I am not surprised to discover that some hospital administrators who supported the "Private" Option are thieves, because they were thieves beforehand.  They were thieves from the moment they decided to push for the government to start an expensive new program which would be paid for by debt laid on the backs of the next generation.  

Nor am I surprised by the disconnect from reality displayed by these hospital administrators who thought they could keep the illusion of solvency going with such seedy tactics.  Essentially every politician who wants to expand government when we are so unable to pay for the government we have is acting in a way that is just as disconnected from reality.   So are the voters who are backing them.   They don't want to face the reality that you can't just keep ordering up more government goodies and programs on the national credit card.  It's unsustainable and those who support such measures are out of touch with reality, just like the administrators of the Crittenden County Hospital.

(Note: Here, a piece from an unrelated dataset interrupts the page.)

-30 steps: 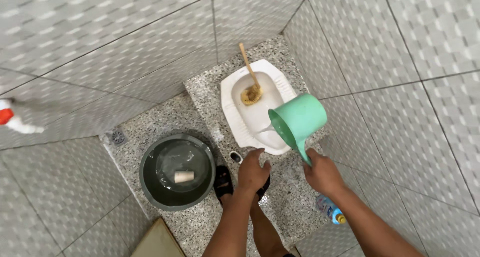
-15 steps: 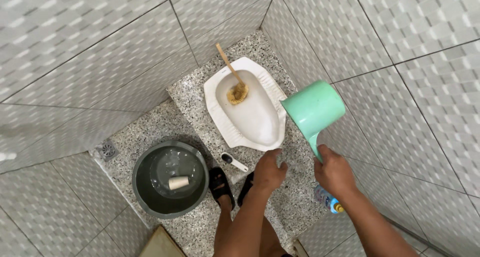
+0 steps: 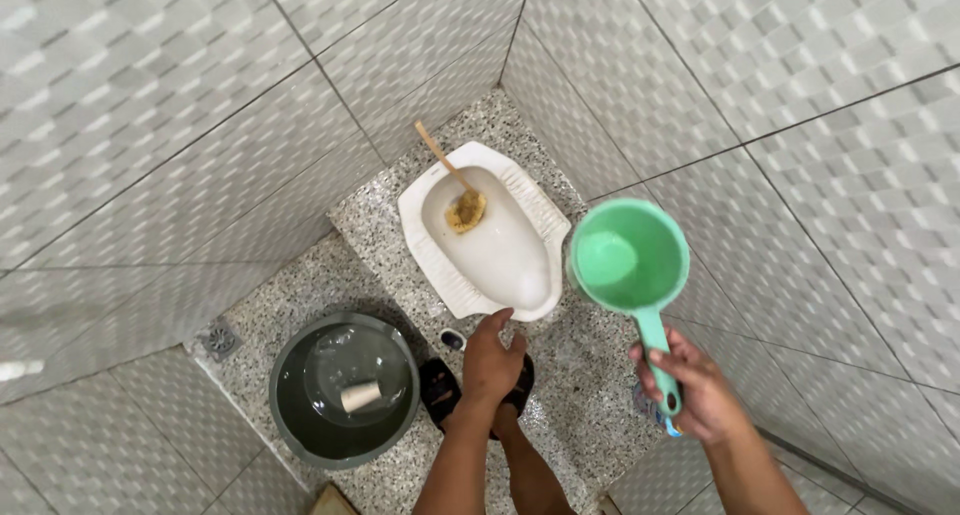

Those of us who believe government should live within its means and not steal from children are often called insulting names by those who want a cut of the loot which government is stealing from those children.  Names like "nut", "extremist", "whack job", "crazy" and what have you all tend to imply that our position is just not realistic or rational.   The implication is that we are somehow "out of touch with reality."  The truth is exactly the reverse.   It is our opponents who aggressively and short-sightedly demand unsustainable government looting that are truly out of touch with reality.  That applies to both fiscal reality and moral reality.

The only calculus by which those of us who believe we should live within our means is "out of touch with reality" is that of the politics of Hell.   By that reckoning, if children's credit is there for the looting, why then, start looting before some other parasite gets there first.   By this hellish reasoning, we are "fools" to refrain from looting while loot is available and "crazy" to put our sense of justice above our immediate appetites and felt needs.  The wisdom in our foolishness is that the fruit of the calculus of Hell is a society very much more hellish.  A society where all seek to loot, and where none bother to produce since what is produced is looted.  A society where every belly is therefore empty despite an intense focus on immediate appetites.

The so-called "Private" Option was always immoral.  It was always irrational by any calculus other than that of Hell,  It was always seedy even.  And sometimes, with events like those which are now occurring in Crittenden County, the truth of that is exposed to open daylight.